Gene served in various offices both the Austin and San Antonio AWC chapters, including publicity chairman for the 1962 National Professional Conference in SA where Lady Bird Johnson was a keynote speaker and Liz Carpenter was one of the honored Headliners. Lady Bird and Liz were Gene’s friends. They shared geography, education, and world views.
WCA named our mentor award the Gene Barnwell Waugh Mentor Award in honor of the many young women she took under her wing during her career and into her retirement. I joined Women in Communications at Gene’s urging at a time when one had to have four years of professional experience to qualify for membership. During the nearly five decades since, I have considered Gene both a mentor and a mother. She has been there for me to celebrate successes but also to help me through losses.
What strikes me most about Gene’s career is how it mirrors most of ours, but led the way as a woman in her field decades ahead of the modern women’s movement. Gene walked bravely and confidently into leadership, whether the leadership was the title of the job or that she was a woman in that role. Perhaps her most valuable contribution was the quality of her work and her work ethic. She valued honesty, quality, and thoroughness, and insisted on the same from those who worked for her.
In 1942 at the beginning of her professional career, Gene was one of the first two women to work at the San Antonio Evening News city desk. She moved from there to head of the photography department. Then to Los Angeles where she worked at the LA Times and in an advertising agency, returning to Johnson City to take care of her ill mother for two years.

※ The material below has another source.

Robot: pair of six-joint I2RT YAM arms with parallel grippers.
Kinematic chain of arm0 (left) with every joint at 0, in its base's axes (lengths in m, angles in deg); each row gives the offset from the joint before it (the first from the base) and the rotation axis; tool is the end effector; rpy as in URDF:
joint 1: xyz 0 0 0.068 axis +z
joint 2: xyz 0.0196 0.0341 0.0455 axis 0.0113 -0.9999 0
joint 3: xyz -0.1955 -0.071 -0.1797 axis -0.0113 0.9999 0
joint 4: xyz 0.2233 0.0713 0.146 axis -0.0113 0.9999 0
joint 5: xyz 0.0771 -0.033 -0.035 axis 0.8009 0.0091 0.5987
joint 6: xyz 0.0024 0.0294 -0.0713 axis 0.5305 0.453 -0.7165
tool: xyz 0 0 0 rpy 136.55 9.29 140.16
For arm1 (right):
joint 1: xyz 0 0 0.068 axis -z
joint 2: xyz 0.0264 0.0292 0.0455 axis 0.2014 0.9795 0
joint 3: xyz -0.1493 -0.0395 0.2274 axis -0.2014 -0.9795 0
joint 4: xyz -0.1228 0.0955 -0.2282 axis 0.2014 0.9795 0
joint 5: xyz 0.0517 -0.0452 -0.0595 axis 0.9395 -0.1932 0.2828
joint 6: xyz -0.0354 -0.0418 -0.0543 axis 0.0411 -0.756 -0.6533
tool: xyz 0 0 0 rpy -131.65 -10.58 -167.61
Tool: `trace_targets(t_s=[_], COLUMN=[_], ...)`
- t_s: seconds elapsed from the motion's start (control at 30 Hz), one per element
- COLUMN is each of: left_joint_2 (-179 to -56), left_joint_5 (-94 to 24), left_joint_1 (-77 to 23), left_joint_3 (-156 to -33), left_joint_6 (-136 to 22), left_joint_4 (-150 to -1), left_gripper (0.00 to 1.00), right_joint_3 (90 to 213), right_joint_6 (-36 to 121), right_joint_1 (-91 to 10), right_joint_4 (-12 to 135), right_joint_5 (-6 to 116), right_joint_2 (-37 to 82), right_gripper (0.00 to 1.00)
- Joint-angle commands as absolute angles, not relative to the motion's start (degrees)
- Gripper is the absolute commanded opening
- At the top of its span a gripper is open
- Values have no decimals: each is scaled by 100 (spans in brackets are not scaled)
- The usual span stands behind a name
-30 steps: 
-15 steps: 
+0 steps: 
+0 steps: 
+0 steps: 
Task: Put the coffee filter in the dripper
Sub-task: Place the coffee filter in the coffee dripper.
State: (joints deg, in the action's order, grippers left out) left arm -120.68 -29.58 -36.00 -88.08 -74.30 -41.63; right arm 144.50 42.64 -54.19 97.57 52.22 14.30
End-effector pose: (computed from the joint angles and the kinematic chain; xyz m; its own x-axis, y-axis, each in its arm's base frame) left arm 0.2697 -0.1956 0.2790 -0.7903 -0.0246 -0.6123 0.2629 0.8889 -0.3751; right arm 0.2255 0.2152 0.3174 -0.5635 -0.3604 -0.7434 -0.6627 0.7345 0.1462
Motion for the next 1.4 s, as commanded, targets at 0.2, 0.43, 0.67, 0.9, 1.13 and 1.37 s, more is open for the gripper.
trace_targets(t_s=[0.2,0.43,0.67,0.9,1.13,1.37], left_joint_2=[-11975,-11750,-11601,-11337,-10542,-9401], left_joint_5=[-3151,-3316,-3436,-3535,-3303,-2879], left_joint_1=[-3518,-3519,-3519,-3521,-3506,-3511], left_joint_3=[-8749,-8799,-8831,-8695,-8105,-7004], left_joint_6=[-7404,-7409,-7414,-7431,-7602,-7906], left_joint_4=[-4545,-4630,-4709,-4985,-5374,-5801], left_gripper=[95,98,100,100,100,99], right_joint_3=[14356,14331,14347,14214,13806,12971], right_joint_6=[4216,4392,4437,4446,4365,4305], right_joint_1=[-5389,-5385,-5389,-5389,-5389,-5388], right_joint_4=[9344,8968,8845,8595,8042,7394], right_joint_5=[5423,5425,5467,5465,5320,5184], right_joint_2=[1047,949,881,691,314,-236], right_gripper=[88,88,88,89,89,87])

For six years, Gene was Woman’s Club Editor for the San Antonio Express and News, the best that could be achieved by a woman in the post-WWII 1950s. She completed her career in 1985 after 16 years at the Texas Department of Community Affairs, including a stint as executive director.
Despite failing vision and the disabilities of age, Gene was a leader in recent years in her neighborhood’s successful effort to be named historic and therefore protected from unchallenged development.

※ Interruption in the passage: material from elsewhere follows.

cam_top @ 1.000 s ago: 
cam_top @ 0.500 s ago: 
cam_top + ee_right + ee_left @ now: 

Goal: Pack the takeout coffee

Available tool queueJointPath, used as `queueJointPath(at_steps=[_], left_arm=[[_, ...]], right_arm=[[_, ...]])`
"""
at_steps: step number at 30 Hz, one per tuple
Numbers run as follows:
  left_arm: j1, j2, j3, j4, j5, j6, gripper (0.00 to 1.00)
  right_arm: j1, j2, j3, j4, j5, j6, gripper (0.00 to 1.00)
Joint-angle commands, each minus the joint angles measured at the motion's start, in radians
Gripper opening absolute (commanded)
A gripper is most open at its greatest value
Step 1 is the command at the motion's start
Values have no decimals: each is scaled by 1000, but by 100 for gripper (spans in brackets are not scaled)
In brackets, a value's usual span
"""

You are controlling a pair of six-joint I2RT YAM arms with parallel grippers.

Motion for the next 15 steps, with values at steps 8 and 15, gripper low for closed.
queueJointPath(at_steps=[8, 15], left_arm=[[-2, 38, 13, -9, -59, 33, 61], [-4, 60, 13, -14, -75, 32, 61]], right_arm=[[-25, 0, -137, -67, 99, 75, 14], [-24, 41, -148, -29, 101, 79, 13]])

Gene contributed her writing and publicity skills to St. Martin’s Lutheran Church. She also was an active member of the Texas Public Employees Association where she served as state public relations chair in 1970-71 and board member of the TPEA Pioneer Chapter in 1976-77. She was the first life member of the Texas Association of Community Action Agencies, and became a life member of the Blanco County Historical Commission.

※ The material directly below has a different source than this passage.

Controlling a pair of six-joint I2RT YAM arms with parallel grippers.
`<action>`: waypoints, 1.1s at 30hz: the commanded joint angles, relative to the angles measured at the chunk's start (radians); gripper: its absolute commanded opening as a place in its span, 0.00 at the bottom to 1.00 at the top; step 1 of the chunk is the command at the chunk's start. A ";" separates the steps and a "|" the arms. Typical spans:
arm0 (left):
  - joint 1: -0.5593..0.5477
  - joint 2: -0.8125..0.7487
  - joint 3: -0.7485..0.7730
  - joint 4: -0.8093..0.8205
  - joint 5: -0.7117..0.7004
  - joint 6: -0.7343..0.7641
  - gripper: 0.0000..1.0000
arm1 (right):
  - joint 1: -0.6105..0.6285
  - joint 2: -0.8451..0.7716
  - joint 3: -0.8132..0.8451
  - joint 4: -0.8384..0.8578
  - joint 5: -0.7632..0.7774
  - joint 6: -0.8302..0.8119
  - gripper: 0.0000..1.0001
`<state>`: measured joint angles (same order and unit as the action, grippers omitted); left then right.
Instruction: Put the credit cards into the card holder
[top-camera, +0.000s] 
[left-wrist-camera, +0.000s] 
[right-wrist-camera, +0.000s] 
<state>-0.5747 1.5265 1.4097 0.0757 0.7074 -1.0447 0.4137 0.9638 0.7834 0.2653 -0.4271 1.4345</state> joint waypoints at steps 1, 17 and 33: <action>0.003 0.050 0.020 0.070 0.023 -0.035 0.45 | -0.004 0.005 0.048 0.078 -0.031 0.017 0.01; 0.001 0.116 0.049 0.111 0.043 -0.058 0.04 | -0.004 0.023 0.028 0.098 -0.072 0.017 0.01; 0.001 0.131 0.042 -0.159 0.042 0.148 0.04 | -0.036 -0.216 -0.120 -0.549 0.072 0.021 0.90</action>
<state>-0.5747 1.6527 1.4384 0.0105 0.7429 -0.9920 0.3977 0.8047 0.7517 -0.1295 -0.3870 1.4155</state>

A partial list of professional and personal honors include:
- Gene Barnwell Waugh Mentor Award named in her honor by Women Communicators of Austin, 2014
- Woman of the Week by the San Antonio Express
- Society of Industrial Editor’s National General Improvement Award for the Texas Public Employee, 1950
- Who’s Who of American Women, 1975-76 and 1977-78.
- Personalities of the South 1976.
- Texas Public Employees Association Pioneer Chapter board, 1976-77.
- Community Leaders and Noteworthy Americans in recognition of past achievements and outstanding service to community and state 1975-76 and 1976-77, Editorial Board of American Biographical Institute a division of Historical Preservation of America
In lieu of flowers, donations may be made to St. Martin’s Lutheran Church, 606 W. 15th, Austin, Texas 78701; Women Communicators of Austin Jo Caldwell Meyer Scholarship Fund, https://wcaustin.org/member-resources/scholarships/; or a charity of your choice.
Visitation is 5-7 p.m. Wednesday, Jan. 6 and services are 1:30 p.m. Thursday, Jan. 7 at Crofts Funeral Home, 305 E. Elm St., Johnson City, Texas.